SOURCE MATERIAL:
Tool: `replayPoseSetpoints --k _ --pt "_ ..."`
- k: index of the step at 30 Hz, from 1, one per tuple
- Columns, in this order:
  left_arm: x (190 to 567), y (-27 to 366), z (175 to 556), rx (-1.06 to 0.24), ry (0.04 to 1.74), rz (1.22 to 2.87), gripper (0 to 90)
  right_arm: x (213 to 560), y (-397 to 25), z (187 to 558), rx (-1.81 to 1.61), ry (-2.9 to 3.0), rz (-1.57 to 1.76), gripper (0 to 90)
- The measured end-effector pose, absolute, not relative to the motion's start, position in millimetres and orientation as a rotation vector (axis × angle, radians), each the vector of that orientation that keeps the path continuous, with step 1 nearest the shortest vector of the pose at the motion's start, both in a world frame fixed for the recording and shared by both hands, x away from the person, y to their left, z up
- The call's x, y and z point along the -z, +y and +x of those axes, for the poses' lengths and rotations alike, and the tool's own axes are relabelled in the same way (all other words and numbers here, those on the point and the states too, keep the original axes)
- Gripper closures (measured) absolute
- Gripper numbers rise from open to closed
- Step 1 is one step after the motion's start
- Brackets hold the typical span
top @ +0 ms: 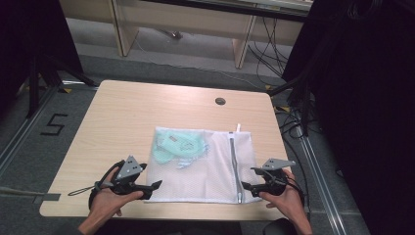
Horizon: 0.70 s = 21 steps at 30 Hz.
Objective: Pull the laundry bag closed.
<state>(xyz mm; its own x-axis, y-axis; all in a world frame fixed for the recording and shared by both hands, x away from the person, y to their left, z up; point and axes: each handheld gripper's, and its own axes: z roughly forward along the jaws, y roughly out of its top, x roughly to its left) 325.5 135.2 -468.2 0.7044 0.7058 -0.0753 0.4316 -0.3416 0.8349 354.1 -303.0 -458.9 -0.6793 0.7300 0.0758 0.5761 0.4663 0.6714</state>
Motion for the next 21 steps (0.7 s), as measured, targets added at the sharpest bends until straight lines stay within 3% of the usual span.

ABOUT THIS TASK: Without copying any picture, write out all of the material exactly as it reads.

FINISHED TASK:
Tool: `replayPoseSetpoints --k _ --pt "_ ..."`
- k: index of the step at 30 Hz, from 1, one per tuple
- Columns, in this order:
  left_arm: x (190 to 567), y (-27 to 366), z (175 to 556), rx (-1.06 to 0.24), ry (0.04 to 1.74), rz (1.22 to 2.87), gripper (0 to 90)
  right_arm: x (213 to 560), y (-397 to 25), z (187 to 558), rx (-1.81 to 1.61), ry (-2.9 to 3.0), rz (-1.57 to 1.76), gripper (0 to 90)
- The measured end-effector pose, absolute, not relative to the motion's start, position in millimetres and orientation as a rotation vector (axis × angle, radians), each the vector of that orientation that keeps the path continuous, with step 1 nearest the shortest vector of the pose at the motion's start, both in a world frame fixed for the recording and shared by both hands, x away from the person, y to their left, z up
- The call's x, y and z point along the -z, +y and +x of those axes, for the poses' lengths and rotations alike, and the tool's own axes are relabelled in the same way (all other words and numbers here, those on the point and the states too, keep the original axes)
- Gripper closures (measured) absolute
- Gripper numbers rise from open to closed
- Step 1 is one step after the motion's start
- Brackets hold the typical span
top @ +0 ms: 
Horizon: 0.70 s = 21 steps at 30 Hz.
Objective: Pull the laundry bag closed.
<state>(xyz mm; its own x-axis, y-axis; all in a world frame fixed for the recording and shared by both hands, x away from the person, y to their left, z up; point and axes: each handheld gripper's, and its own axes: z roughly forward along the jaws, y roughly out of its top, x roughly to its left) 325.5 135.2 -468.2 0.7044 0.7058 -0.0753 0.4316 -0.3416 0.8349 354.1 -303.0 -458.9 -0.6793 0.7300 0.0758 0.5761 0.4663 0.6714</state>
Motion for the next 21 steps (0.7 s), as measured, targets added at the sharpest bends until straight lines stay within 3% of the usual span.

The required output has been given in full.